Exercise objective >>
After locating the line that holds "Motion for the", output it and all following lines word for word, stopping only at the end of the data.

══ Data block ══

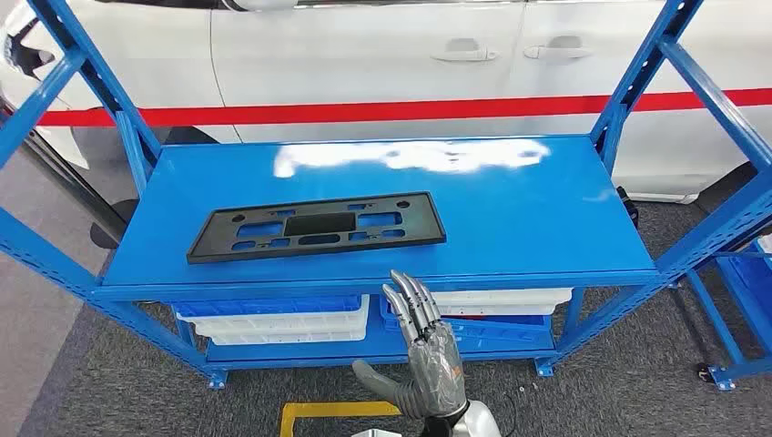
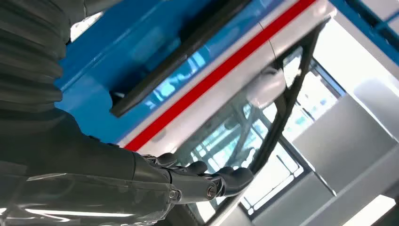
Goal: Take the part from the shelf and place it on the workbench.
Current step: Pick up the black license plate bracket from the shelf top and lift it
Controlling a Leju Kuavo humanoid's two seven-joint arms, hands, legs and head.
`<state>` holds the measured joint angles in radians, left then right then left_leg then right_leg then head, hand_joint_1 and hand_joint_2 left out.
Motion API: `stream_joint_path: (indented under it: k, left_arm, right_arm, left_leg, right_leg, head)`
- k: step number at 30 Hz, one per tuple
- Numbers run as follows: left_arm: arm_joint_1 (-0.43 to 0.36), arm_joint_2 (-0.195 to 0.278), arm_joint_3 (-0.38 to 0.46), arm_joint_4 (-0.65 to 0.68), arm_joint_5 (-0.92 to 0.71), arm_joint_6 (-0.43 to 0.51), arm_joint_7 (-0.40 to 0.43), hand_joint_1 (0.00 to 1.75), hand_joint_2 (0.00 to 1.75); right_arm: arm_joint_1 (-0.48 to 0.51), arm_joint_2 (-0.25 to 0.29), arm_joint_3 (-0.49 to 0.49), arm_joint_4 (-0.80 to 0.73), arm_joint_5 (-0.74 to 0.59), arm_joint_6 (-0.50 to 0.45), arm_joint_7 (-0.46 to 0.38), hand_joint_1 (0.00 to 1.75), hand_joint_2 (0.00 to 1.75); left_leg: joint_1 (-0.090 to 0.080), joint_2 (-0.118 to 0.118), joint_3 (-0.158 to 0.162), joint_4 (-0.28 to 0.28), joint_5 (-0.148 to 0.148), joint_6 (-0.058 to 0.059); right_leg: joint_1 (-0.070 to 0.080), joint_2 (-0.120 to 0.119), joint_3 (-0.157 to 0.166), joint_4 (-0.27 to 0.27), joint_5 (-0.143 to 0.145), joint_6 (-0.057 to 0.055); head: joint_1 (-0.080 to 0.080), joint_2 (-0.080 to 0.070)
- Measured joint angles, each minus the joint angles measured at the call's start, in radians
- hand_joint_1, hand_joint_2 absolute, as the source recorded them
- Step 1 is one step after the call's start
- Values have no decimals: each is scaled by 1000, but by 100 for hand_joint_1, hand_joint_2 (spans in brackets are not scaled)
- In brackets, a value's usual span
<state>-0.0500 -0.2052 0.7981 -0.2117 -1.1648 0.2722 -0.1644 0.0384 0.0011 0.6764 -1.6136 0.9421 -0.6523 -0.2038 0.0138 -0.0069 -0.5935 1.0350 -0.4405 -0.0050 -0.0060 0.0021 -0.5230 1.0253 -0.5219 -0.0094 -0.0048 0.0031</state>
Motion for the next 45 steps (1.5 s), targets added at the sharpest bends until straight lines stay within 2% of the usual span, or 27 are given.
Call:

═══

Answer to this problem >>
Motion for the next 45 steps (1.5 s), targets added at the sharpest bends until straight lines stay within 2% of the usual span, or 27 are given.
Call:

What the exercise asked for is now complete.